> [ASSIGNED TASK] Without skipping anything, transcribe the listing that follows.

> [AVAILABLE DATA]
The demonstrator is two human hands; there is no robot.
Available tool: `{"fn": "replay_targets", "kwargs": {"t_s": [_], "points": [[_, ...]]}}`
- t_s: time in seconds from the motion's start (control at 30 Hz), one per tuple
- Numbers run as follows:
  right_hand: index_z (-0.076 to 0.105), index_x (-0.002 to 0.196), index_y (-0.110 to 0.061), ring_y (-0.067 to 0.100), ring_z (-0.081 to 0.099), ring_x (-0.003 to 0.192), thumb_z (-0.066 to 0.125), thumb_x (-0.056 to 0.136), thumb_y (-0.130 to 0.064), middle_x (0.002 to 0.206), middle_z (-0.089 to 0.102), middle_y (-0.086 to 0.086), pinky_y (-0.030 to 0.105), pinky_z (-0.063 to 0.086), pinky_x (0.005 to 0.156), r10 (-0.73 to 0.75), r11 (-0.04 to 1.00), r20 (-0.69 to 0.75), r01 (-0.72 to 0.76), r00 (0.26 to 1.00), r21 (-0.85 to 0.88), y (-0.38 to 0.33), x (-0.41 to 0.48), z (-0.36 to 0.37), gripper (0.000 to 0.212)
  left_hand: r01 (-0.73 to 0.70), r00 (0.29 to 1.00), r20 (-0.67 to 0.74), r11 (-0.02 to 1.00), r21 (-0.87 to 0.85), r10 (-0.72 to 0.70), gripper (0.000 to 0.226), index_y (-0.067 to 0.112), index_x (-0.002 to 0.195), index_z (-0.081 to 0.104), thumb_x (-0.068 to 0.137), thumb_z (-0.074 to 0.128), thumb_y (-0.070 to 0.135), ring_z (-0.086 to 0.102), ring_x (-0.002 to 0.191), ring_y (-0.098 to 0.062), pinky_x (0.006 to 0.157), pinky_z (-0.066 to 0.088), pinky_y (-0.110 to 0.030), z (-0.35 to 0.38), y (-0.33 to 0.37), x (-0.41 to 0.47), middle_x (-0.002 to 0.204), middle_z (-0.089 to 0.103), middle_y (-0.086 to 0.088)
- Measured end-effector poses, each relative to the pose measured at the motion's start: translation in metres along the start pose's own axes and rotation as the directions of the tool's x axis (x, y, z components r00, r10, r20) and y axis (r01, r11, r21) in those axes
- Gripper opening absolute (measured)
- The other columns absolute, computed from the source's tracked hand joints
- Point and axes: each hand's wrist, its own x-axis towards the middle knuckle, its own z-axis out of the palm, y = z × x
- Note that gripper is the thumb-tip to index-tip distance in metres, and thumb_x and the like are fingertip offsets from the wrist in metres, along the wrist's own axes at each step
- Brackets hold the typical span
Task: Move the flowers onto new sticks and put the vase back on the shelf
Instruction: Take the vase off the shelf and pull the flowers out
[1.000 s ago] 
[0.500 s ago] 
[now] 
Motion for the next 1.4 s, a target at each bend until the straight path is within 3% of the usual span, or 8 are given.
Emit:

> [WRITTEN RESPONSE]
The demonstrator is two human hands; there is no robot.
Available tool: `{"fn": "replay_targets", "kwargs": {"t_s": [_], "points": [[_, ...]]}}`
- t_s: time in seconds from the motion's start (control at 30 Hz), one per tuple
- Numbers run as follows:
  right_hand: index_z (-0.076 to 0.105), index_x (-0.002 to 0.196), index_y (-0.110 to 0.061), ring_y (-0.067 to 0.100), ring_z (-0.081 to 0.099), ring_x (-0.003 to 0.192), thumb_z (-0.066 to 0.125), thumb_x (-0.056 to 0.136), thumb_y (-0.130 to 0.064), middle_x (0.002 to 0.206), middle_z (-0.089 to 0.102), middle_y (-0.086 to 0.086), pinky_y (-0.030 to 0.105), pinky_z (-0.063 to 0.086), pinky_x (0.005 to 0.156), r10 (-0.73 to 0.75), r11 (-0.04 to 1.00), r20 (-0.69 to 0.75), r01 (-0.72 to 0.76), r00 (0.26 to 1.00), r21 (-0.85 to 0.88), y (-0.38 to 0.33), x (-0.41 to 0.48), z (-0.36 to 0.37), gripper (0.000 to 0.212)
  left_hand: r01 (-0.73 to 0.70), r00 (0.29 to 1.00), r20 (-0.67 to 0.74), r11 (-0.02 to 1.00), r21 (-0.87 to 0.85), r10 (-0.72 to 0.70), gripper (0.000 to 0.226), index_y (-0.067 to 0.112), index_x (-0.002 to 0.195), index_z (-0.081 to 0.104), thumb_x (-0.068 to 0.137), thumb_z (-0.074 to 0.128), thumb_y (-0.070 to 0.135), ring_z (-0.086 to 0.102), ring_x (-0.002 to 0.191), ring_y (-0.098 to 0.062), pinky_x (0.006 to 0.157), pinky_z (-0.066 to 0.088), pinky_y (-0.110 to 0.030), z (-0.35 to 0.38), y (-0.33 to 0.37), x (-0.41 to 0.47), middle_x (-0.002 to 0.204), middle_z (-0.089 to 0.103), middle_y (-0.086 to 0.088)
- Measured end-effector poses, each relative to the pose measured at the motion's start: translation in metres along the start pose's own axes and rotation as the directions of the tool's x axis (x, y, z components r00, r10, r20) and y axis (r01, r11, r21) in those axes
- Gripper opening absolute (measured)
- The other columns absolute, computed from the source's tracked hand joints
- Point and axes: each hand's wrist, its own x-axis towards the middle knuckle, its own z-axis out of the palm, y = z × x
- Note that gripper is the thumb-tip to index-tip distance in metres, and thumb_x and the like are fingertip offsets from the wrist in metres, along the wrist's own axes at each step
- Brackets hold the typical span
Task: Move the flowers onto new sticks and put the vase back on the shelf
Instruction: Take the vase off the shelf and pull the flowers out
[1.000 s ago] 
[0.500 s ago] 
[now] 
Motion for the next 1.4 s, a target at each bend until the straight path is within 3% of the usual span, or 8 are given.
Emit:

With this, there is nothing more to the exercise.